Hugh Logue archive entrusted to University of Galway

Hugh Logue archive entrusted to University of Galway

Pictured: Hugh Logue with his grandchildren Asha Bose, Amelia Logue, Saoirse Bose and Donal Logue

The archive of former civil rights activist, founding member of the SDLP, politician and economist Hugh Logue is being made available at the University of Galway to coincide with his award of an honorary doctorate of laws.

The historical resource is made up of more than 20 boxes of manuscripts, documents, photographs and political ephemera spanning Mr Logue’s life and career from the early 1970s to the years following the Good Friday Agreement.

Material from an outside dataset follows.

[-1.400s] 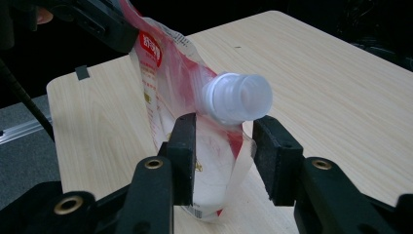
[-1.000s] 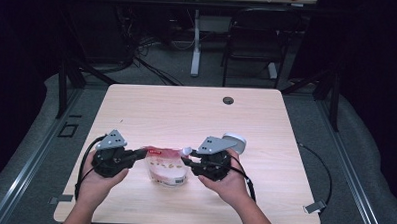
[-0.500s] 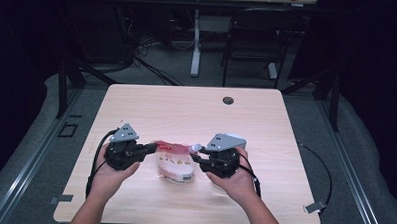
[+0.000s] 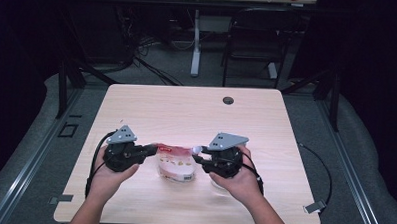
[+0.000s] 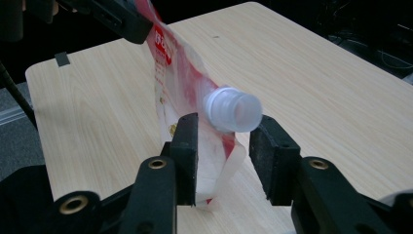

Speaking at the conferring ceremony, Mr Logue said: “A request from University of Galway to donate one’s archives to it is a huge honour. Its reputation as an archive of distinction is worldwide and the scale of access by students and scholars remarkable. Its attention to material from over the last 50 troubled years in Northern Ireland is unparalleled.

“It is a privilege to have my papers placed there.”

The archive includes a letter Mr Logue wrote to Séamus Mallon on the day of the Omagh bomb, 15 August 1998, outlining the immediate risk to peace. He wrote: “Word is just coming in of the utter horror of Omagh… our task remains to give voice to that overwhelming vote [The Good Friday Agreement], the bombers’ task is to render it speechless”.

Also included are multiple manuscript and annotated drafts of Mr Logue’s testimony to the Saville Tribunal and his actions and memories of civil rights marches and events in Northern Ireland, leading up to and including Bloody Sunday.

The Logue archive presents an important new collection that will enable new studies and understandings of the political, social and economic development of Northern Ireland, as well as important links with Europe, the university said.

Professor Ciarán Ó hÓgartaigh, president of the University of Galway, said: “University of Galway has a great tradition of preserving important archive material for both research and the public and Hugh Logue’s papers going back to the 1970s are a huge addition to that legacy.

“We are even more pleased to be able to honour Hugh Logue and recognise the huge contribution he made to the quest for civil rights, peace on our island and a more prosperous future for all communities. University of Galway places great store on working for the public good — Hugh Logue’s career and life epitomises that.”

Other documents in the Logue archive contain early political and election material from his successful election to Westminster in 1973; SDLP policy papers in the 1980s and ’90s; papers from his work with the Irish Commission for Justice and Peace which offer new insights into its work to resolve the 1981 hunger strikes.

The archive also includes key papers from his early work with the European Commission in the 1990s, including the Delors taskforce and the EU Peace and Reconciliation Fund, both PEACE packages and European Science and Technology for regional development.